Scientist, Biotransformation, DMPK

South San Francisco, CA
Oct 29, 2019
Required Education
Position Type
Full time

The Drug Metabolism and Pharmacokinetics (DMPK) department at Theravance BioPharma is seeking a Scientist to conduct and manage biotransformation studies in support of drug discovery and development programs.   

The successful candidate will determine biotransformation pathways for Theravance Biopharma discovery and development molecules from a variety of in vitro, preclinical, and human ADME studies to elucidate the metabolic fate and clearance pathways/mechanisms of candidate molecules. The candidate will design study protocols, conduct studies, review data and assess the need for additional experiments/analysis; finalize reports and author ADME reports in support of IND/NDA submissions.

The successful candidate will exhibit an energetic and innovative approach to problem solving.
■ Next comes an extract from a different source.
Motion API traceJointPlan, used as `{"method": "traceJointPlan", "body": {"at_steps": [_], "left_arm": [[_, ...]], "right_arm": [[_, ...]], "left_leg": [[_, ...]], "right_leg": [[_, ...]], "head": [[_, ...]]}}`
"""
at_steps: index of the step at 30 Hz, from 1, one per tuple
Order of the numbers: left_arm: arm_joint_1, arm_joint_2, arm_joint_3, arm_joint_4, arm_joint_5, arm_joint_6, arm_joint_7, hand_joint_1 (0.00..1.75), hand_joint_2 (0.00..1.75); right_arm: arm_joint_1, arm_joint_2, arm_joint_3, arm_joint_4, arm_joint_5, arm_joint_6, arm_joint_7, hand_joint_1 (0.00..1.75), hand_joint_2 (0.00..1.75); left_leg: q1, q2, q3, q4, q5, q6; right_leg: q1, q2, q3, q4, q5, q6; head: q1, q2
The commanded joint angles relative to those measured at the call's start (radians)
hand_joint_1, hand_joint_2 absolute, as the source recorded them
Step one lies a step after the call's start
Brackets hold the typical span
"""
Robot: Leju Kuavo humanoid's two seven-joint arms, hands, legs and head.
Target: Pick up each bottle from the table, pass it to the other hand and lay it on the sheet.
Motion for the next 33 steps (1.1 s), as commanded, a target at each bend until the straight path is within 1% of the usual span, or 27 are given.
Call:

Strong communication/interpersonal skills with a desire to work in a fast-paced, flexible and dynamic environment is required.
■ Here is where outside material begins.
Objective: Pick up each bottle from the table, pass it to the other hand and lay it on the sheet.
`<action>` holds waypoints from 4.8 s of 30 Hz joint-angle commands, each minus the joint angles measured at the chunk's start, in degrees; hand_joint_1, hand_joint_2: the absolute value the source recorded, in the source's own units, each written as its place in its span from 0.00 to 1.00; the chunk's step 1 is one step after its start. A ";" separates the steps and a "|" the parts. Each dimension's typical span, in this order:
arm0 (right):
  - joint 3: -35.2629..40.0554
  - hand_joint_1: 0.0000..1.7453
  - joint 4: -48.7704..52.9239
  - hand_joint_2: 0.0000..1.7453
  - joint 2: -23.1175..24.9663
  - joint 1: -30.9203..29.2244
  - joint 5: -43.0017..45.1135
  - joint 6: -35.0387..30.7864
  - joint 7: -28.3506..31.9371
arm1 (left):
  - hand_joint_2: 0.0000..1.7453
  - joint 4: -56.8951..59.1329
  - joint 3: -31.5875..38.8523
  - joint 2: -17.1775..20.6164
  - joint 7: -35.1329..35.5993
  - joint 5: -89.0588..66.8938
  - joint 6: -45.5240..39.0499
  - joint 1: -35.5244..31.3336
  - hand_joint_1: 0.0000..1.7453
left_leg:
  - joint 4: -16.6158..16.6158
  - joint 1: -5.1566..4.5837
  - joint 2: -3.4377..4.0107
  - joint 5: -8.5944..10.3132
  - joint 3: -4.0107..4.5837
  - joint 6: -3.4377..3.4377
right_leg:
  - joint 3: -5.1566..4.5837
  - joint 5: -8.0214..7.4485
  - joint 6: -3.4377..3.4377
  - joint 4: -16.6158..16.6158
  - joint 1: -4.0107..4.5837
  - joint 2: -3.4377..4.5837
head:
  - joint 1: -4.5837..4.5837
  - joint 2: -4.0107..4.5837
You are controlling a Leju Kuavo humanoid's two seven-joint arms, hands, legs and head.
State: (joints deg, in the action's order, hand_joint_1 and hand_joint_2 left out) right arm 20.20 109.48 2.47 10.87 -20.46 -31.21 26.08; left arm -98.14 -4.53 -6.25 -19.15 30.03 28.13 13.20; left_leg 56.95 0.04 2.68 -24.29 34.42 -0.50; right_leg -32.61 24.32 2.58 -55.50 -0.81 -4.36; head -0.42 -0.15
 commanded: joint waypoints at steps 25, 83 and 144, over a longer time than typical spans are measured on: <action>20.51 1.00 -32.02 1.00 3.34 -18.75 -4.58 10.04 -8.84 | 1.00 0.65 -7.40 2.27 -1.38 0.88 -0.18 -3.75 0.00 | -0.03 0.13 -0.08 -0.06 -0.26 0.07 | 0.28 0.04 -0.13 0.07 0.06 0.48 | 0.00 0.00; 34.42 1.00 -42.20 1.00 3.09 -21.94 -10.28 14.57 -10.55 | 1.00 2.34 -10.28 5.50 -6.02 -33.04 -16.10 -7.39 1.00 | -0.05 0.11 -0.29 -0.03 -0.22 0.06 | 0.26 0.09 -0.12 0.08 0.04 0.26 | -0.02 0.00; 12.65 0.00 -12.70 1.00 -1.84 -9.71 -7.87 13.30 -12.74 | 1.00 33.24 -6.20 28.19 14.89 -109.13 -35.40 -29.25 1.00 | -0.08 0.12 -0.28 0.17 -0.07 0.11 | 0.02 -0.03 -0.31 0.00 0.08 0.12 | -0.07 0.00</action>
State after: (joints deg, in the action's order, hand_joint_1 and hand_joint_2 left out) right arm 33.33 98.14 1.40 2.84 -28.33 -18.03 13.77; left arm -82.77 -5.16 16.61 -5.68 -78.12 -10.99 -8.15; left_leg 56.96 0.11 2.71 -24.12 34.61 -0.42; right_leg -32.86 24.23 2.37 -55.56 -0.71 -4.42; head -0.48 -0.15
Duties and Responsibilities

  1. Design, conduct and manage the execution of biotransformation studies for multiple research and development programs.
  2. Utilize HPLC and LC-MS-MS to profile and identify metabolites from a variety of in vitro and in vivo matrices. Isolate and structurally characterize metabolites.
  3. Manage various CROs for outsourced preclinical and clinical ADME related studies including sourcing of radiolabelled standards and AMS sample analysis.
  4. An ability to employ various techniques including CYP bio-culture incubations, chemical synthesis and chemical derivatization, in order to generate and elucidate metabolite structures is highly desirable.
  5. Represent DMPK on multi-disciplinary project teams as required (including data analysis, study documentation/reporting and presentation) while providing strategic direction to chemistry plans.
  6. Authoring Scientific Publications and ADME Reports in support of IND/NDA submissions


  • Applicants should possess a PhD in Chemistry/Biochemistry/Pharmaceutical Science with 0 - 4 years of relevant industrial experience.
  • Prior LC MS/MS experience with Thermo Q-Exactive/Orbitrap and X-Calibur/ Mass Metasite software is highly desirable
  • Prior experience authoring relevant regulatory documents (IND/NDA) is desirable.
  • This individual is also expected to be highly organized, a team player, enthusiastic about drug discovery, and possess strong communication and leadership skills.